Task to carry out >> Down to the last line below, give the listing again exactly.

____

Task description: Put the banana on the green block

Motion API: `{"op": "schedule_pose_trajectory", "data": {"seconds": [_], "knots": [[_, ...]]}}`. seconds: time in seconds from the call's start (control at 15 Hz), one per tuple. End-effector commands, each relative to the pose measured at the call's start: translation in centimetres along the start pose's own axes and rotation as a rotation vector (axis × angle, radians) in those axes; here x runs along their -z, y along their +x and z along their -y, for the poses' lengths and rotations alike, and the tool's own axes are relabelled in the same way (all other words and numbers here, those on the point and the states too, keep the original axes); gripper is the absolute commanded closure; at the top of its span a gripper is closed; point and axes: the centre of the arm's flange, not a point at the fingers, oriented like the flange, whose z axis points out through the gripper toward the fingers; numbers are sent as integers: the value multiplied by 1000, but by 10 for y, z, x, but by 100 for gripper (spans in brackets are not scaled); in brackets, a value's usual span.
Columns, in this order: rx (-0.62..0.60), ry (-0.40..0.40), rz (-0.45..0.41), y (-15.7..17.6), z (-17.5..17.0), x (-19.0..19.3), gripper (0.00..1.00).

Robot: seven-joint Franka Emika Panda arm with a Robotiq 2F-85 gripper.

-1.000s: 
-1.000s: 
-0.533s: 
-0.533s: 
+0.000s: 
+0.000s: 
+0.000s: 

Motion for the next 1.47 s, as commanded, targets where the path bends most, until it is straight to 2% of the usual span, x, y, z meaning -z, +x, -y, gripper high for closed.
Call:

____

Output for this exercise >>
Task description: Put the banana on the green block

Motion API: `{"op": "schedule_pose_trajectory", "data": {"seconds": [_], "knots": [[_, ...]]}}`. seconds: time in seconds from the call's start (control at 15 Hz), one per tuple. End-effector commands, each relative to the pose measured at the call's start: translation in centimetres along the start pose's own axes and rotation as a rotation vector (axis × angle, radians) in those axes; here x runs along their -z, y along their +x and z along their -y, for the poses' lengths and rotations alike, and the tool's own axes are relabelled in the same way (all other words and numbers here, those on the point and the states too, keep the original axes); gripper is the absolute commanded closure; at the top of its span a gripper is closed; point and axes: the centre of the arm's flange, not a point at the fingers, oriented like the flange, whose z axis points out through the gripper toward the fingers; numbers are sent as integers: the value multiplied by 1000, but by 10 for y, z, x, but by 100 for gripper (spans in brackets are not scaled); in brackets, a value's usual span.
Columns, in this order: rx (-0.62..0.60), ry (-0.40..0.40), rz (-0.45..0.41), y (-15.7..17.6), z (-17.5..17.0), x (-19.0..19.3), gripper (0.00..1.00).

Robot: seven-joint Franka Emika Panda arm with a Robotiq 2F-85 gripper.

-1.000s: 
-1.000s: 
-0.533s: 
-0.533s: 
+0.000s: 
+0.000s: 
+0.000s: 

Motion for the next 1.47 s, as commanded, targets where the path bends most, until it is straight to 2% of the usual span, x, y, z meaning -z, +x, -y, gripper high for closed.
Call:

The exercise has been carried out in full.